CAPT: Confusion-Aware Prompt Tuning for Reducing Vision-Language Misalignment

March 12, 2026 · View on GitHub

This repository contains the implementation of the CVPR2026 paper: CAPT: Confusion-Aware Prompt Tuning for Reducing Vision-Language Misalignment[Paper].

Abstract

Vision-language models like CLIP have achieved remarkable progress in cross-modal representation learning, yet suffer from systematic misalignment among visually and semantically similar categories. We observe that such confusion patterns are not random but persistently occur between specific category pairs, revealing the model’s intrinsic bias and limited fine-grained discriminative ability.
To address this, we propose CAPT, a Confusion-Aware Prompt Tuning framework that enables models to learn from their own misalignment.
Specifically, we construct a Confusion Bank to model stable confusion relationships across categories and their misaligned samples explicitly.On this basis, we introduce a Semantic Confusion Miner (SEM) to capture global inter-class confusion through semantic difference and commonality prompts, and a Sample Confusion Miner (SAM) to retrieve representative misclassified instances from the bank and capture sample-level cues through a Diff-Manner Adapter that integrates global and local contexts.To further unify confusion information across different granularities, a Multi-Granularity Discrepancy Expert (MGDE) module is designed to jointly leverage semantic and sample level experts for more robust confusion-aware reasoning.

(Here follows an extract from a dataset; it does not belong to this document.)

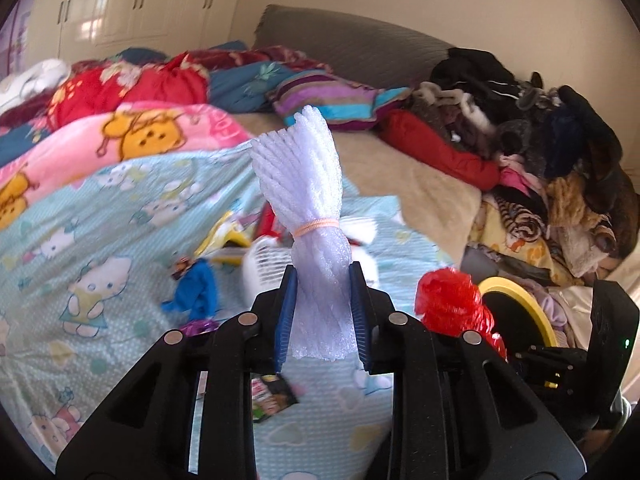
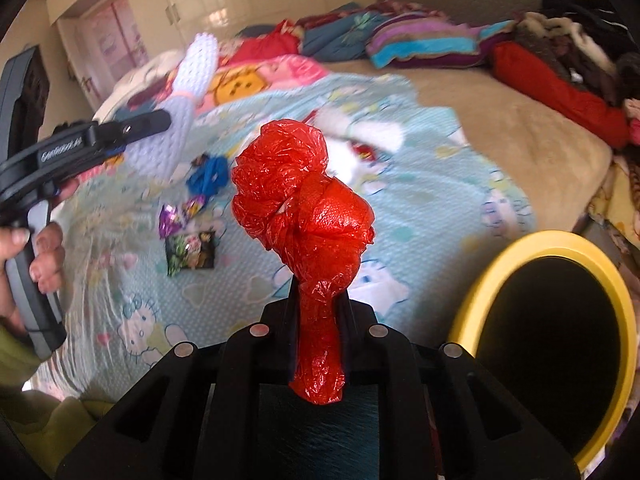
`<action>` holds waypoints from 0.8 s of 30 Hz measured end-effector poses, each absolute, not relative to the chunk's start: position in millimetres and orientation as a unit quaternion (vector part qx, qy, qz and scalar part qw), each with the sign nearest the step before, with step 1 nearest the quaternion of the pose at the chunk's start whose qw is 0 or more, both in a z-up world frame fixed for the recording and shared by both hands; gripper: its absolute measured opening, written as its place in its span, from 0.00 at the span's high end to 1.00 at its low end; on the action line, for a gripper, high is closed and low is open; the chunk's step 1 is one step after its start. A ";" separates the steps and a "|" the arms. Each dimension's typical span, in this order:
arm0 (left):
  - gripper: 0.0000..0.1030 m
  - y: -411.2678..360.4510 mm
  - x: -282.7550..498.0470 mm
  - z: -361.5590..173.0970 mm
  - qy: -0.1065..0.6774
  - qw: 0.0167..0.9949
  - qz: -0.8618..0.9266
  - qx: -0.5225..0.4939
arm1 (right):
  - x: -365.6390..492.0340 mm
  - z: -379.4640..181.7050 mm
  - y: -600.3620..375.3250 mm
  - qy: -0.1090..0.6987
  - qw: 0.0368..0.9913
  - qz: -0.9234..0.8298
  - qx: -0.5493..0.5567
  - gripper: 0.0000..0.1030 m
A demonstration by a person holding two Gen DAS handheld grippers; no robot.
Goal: Collect trash
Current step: 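Carry both items over the yellow bin and open both tools to drop them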
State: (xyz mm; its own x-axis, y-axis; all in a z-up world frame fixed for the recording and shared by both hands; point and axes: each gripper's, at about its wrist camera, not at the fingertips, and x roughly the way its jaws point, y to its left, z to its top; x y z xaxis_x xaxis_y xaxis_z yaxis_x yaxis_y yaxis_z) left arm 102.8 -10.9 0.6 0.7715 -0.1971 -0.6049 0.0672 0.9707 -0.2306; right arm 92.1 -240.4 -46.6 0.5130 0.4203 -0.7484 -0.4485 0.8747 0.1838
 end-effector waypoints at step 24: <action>0.81 -114.4 92.8 3.7 0.333 0.925 -0.179 -0.040 | 86.3 -34.1 -354.2 0.410 0.901 0.128 0.062 0.85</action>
State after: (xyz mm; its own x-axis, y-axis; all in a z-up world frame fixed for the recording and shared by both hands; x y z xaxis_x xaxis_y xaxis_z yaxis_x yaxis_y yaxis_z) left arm 92.8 -114.4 3.7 0.7149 -0.3571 -0.6011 0.3036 0.9330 -0.1933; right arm 86.3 -354.2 -34.1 0.6318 0.2815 -0.7222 -0.1795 0.9595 0.2170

Extensive experiments on 11 benchmark datasets demonstrate that our method significantly reduces confusion-induced errors while enhancing the discriminability and generalization of both base and novel classes, successfully resolving 50.72% of confusable sample pairs.

Framework

Overview of CAPT. By matching feature representations, we first employ a Semantic Confusion Miner (SEM) that, together with statistics from the Confusion Bank, identifies Semantic Confusion Pairs and generates both commonality and difference prompts. Subsequently, the Sample Confusion Miner (SAM) locates the most representative confusing samples based on these pairs and extracts their Sample Confusion Feature via the Diff-Manner Adapter. Finally, the Multi-Granularity Discrepancy Expert (MGDE) module integrates semantic and sample level confusion information for unified representation refinement.

Experimental Results

Base-to-New

Results reported below show accuracy for base and new classes on 11 recognition-based datasets.

fail

How to Run

Prepare

(Acknowledgement: This part is modified from PromptKD's official repository.)

  1. Create the environment and install Dassl.pytorch library. Please follow the instructions detailed in INSTALL.md.
  2. Download publicly released pre-trained teacher ViT-L/14 CLIP models of PromptKD.
    Files are publicly available at [Baidu Yun] [TeraBox] [Google Drive]
    (Note that due to cloud space limitations, we only provide a limited number of models in Google Cloud. Sorry.)
    After obtaining the teacher model, unzip these files and place the model in the ./teacher_model folder.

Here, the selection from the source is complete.